The only time Greg Clark had been to India before was a leisure trip to Goa. But he knew life won’t be a beach on his second trip, in mid-2018, when his employers made him undertake, among other things, a ‘hostile environment’ training.
Clark’s destination was Srinagar, where he was in pursuit of a former Scottish footballer who was the coach of a nondescript Indian club that had just won the second division of the I-League. The idea of a Glasgow Rangers legend leaving behind his ‘millionaire lifestyle earned from football’, to coach a group of footballers from India, Europe and Africa in a ‘danger zone’ fascinated Clark.
Thus, David Robertson and Real Kashmir became the subject of his movie, which, on Sunday, won the best ‘Single Documentary’ award at BAFTA Scotland. “I was just looking for ideas. I wanted to do something with Scottish people in it but also show a different culture to the audience in the UK,” Clark, the director, tells The Totalsports.
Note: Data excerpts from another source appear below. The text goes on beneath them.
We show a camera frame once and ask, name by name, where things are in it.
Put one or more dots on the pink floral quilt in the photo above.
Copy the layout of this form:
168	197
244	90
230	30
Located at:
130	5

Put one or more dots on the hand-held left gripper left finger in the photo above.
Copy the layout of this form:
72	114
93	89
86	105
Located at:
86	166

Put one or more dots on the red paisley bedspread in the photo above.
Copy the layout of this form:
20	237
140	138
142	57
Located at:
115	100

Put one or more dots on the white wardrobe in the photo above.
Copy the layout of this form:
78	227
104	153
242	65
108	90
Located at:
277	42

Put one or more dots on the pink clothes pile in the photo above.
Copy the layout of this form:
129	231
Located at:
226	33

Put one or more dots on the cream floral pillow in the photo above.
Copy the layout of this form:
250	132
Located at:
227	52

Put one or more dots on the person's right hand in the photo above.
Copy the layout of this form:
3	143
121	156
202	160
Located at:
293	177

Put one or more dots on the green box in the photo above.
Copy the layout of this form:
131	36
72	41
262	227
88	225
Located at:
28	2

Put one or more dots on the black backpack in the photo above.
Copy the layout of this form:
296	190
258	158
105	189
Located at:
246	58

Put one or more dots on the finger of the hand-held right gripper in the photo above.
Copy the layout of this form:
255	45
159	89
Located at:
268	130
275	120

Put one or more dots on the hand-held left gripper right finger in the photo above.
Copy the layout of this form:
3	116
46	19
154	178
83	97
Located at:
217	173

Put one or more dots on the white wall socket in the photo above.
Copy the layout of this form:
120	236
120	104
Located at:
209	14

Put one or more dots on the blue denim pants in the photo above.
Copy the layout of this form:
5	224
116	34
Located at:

The documentary, ‘Real Kashmir FC’, was in contention along with ‘In sight of home: The Iolaire’ – a story about one of the worst maritime disasters in the UK in the 20th century – and ‘The bank that almost broke Britain’, the story of the rise and fall of Royal Bank of Scotland. “We were up against a lot of very good, expensive documentaries. But just like how the football team defied the odds, we did too as we were the underdogs. So it’s like the story of the team itself,” Clark, 49, says.
The rise of Real Kashmir, a club formed in the aftermath of the devastating Srinagar floods in 2014, has been the most heartwarming story of Indian football in the recent years. From playing in the lowest tier of domestic football to challenging for the I-League title last season, the club’s journey has been a scarcely-believable one. And Robertson has masterminded it.
Clark, two years younger to Robertson, had watched the defender at his prime at Rangers, for whom he made 250 appearances and helped win multiple titles. “It wasn’t just a football story. It was about hopes and dreams,” he says.
Clark approached the club’s co-owners, Shamim Mehraj and Sandeep Chatoo, soon after Real Kashmir won the second division I-League in May 2018. Convincing the owners was the easiest bit. “I had to undergo training from the BBC to behave in a certain way. I had to do a hostile environment training for a week, some of the things in it are common sense when you are going into an area which is high risk. They train you for hostage scenarios and what to do if you are kidnapped. So you have to go through some extensive training which makes you fearful of going to the place,” Clark says.
At that point, it seemed like a punt; A crazy idea that he ‘should never have done.’ However, a couple of months later, after securing necessary permissions from the government, he landed in Srinagar. An ‘advisor’ he never physically saw made sure they never ventured into ‘dangerous areas.’ The minder, Clark says, would call his cameraman every morning. “The person never stopped us from going anywhere. But he would just get an update to ensure our safety,” he says.
It stayed the pattern during the whole six weeks of shooting the 58-minute documentary. With Robertson as the central figure, Clark explores the day-to-day challenges the club faces – from matches getting cancelled due to terrorist attacks, training during curfews and living without any connectivity to the outside world.
It’s intense, with Robertson inadvertently providing some comic relief. He has reported dropped the f-word 80 times in the documentary, prompting a presenter to joke about Robertson being ‘world’s most swearing football manager.’ “There was this incident where, everything is ready to roll before their first I-League match in Srinagar but they had forgotten to get the playing kits,” Clark, who was also nominated in Best Director – Factual – category, chuckles. “And David just went ‘what on earth..!’ He lost his temper so much that the armed security guards ran away.”
In another sequence, he is filmed telling a young player, who got a bit chatty during a training session, ‘If you played as you f***ing spoke, you’d be some f***ing player.’
His style, however, has worked in extracting the maximum from the players, who punched above their weight last term and remained unbeaten in the pre-season matches in the last few months. As the I-League gets underway later this month, Clark hopes to be back to shoot a sequel. “It would be great if that happens. But even otherwise, I will be there just to watch a match in Srinagar and experience the hospitality and warmth of the Kashmiri people.”